There's a good chance Treasurer Janet Cowell will give up sole control of the state pension fund.
A commission set up to review North Carolina’s Retirement Systems investment program has recommended the state shift how the pension fund is run.
The North Carolina Investment Fiduciary Governance Commission recommends the state move from a sole fiduciary investment system to a model governed by a board of trustees.
Michael Kennedy chairs the commission and is also chairman of the Federal Retirement Thrift Investment Board in Washington D-C. He said Treasurer Cowell’s job has become a lot more complicated.
“And in the current treasurer’s case, she now has the state health plan underneath her, and my fear is, that going forward, her job is going to only become more complex, and more overwhelming which would preclude her from being as hands on and providing the oversight needed," said Kennedy.
There are only three other states with a sole fiduciary structure like North Carolina’s: Michigan, New York and Connecticut.
Kennedy is Managing Director of Korn Ferry International in Atlanta and was a recent member of the Board of Trustees of the Georgia Employees Retirement System. Kennedy said he is optimistic Cowell will accept the commission's recommendation and pas it along to the General Assembly.
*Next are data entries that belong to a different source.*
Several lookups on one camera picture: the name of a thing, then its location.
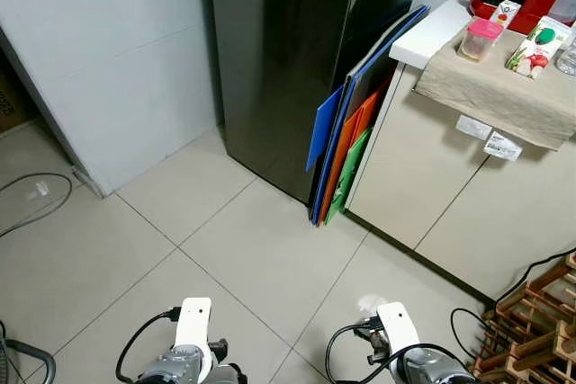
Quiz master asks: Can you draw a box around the tall black fridge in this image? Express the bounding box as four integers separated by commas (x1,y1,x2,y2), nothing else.
207,0,431,207

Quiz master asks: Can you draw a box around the wooden wine rack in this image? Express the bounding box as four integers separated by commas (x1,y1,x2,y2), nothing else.
471,252,576,384

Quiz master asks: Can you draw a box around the beige kitchen cabinet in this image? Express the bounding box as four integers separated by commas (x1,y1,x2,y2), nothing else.
345,60,576,302

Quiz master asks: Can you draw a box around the green board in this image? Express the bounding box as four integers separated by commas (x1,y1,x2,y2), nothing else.
326,126,373,225

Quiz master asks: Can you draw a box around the small blue board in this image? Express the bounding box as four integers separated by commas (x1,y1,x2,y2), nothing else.
306,85,346,174

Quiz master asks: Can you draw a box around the large printed white tag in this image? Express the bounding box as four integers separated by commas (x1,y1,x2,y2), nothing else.
482,130,525,163

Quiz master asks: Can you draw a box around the small white tag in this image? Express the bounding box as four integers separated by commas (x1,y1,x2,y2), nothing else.
455,114,494,141

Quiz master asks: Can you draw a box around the beige linen cloth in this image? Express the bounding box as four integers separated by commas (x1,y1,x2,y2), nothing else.
414,27,576,152

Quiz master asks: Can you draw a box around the black board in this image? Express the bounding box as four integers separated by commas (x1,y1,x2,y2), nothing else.
346,15,428,115

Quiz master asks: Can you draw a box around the white countertop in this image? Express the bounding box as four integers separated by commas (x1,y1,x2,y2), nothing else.
389,0,576,70

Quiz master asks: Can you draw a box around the clear container pink lid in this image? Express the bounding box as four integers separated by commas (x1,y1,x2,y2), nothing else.
457,17,504,64

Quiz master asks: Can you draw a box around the brown cardboard box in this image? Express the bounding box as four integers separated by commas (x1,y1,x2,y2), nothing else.
0,67,30,135

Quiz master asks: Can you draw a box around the white green juice carton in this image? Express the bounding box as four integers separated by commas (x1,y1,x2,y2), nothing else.
505,15,574,80

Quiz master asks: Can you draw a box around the clear water bottle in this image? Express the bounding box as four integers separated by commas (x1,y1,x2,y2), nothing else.
555,35,576,76

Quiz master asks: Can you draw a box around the small white red carton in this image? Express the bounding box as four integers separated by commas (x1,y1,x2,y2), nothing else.
490,0,524,31

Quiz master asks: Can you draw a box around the clear plastic jug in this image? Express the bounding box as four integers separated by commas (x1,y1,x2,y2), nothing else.
547,0,576,27

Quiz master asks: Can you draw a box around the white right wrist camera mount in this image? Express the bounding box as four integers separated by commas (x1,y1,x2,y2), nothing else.
375,301,424,360

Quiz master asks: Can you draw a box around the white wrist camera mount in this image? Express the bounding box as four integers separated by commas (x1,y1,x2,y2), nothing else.
173,297,214,383
375,301,424,360

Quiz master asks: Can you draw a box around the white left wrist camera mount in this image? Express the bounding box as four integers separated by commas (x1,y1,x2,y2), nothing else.
173,297,214,383

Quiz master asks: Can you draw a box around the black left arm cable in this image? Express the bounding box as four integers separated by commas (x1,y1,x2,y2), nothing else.
115,307,183,383

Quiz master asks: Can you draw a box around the black power cable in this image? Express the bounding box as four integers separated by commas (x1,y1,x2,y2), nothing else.
448,247,576,353

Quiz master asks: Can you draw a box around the grey curved hose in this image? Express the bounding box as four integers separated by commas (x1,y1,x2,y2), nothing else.
0,319,58,384

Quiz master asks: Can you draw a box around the grey floor cable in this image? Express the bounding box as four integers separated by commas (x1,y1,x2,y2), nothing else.
0,172,75,241

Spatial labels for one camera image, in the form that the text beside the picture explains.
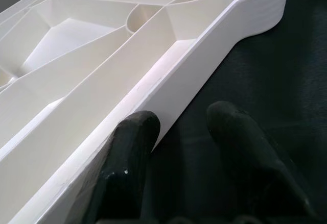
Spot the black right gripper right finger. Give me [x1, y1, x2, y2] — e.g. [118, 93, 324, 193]
[206, 101, 317, 224]

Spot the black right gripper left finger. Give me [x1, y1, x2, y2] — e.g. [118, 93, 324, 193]
[84, 110, 161, 224]

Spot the white plastic children table top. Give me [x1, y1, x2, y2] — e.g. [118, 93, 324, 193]
[0, 0, 291, 224]
"From a 'best practices' standpoint, this is what we see across the country," said Kennedy. "The timing is actually good to take a look at changing the structure while you're in a position of strength instead of waiting for something negative to show up."
The decision to recommend a board of trustees model to oversee the state pension was not unanimous. Four of the 11 commission members would like the sole trustee governance model to continue and not "rush to a new model."
"It has produced solid outcomes to date, indeed landing repeatedly in the top 5 in the nation in most objective return measures," a draft commission minority report stated.
Kennedy said the majority commission’s decision to push for a board of trustee model had nothing to do with a report released this week by the State Employees Association of North Carolina (SEANC) questioning how North Carolina’s highly regarded pension fund is managed.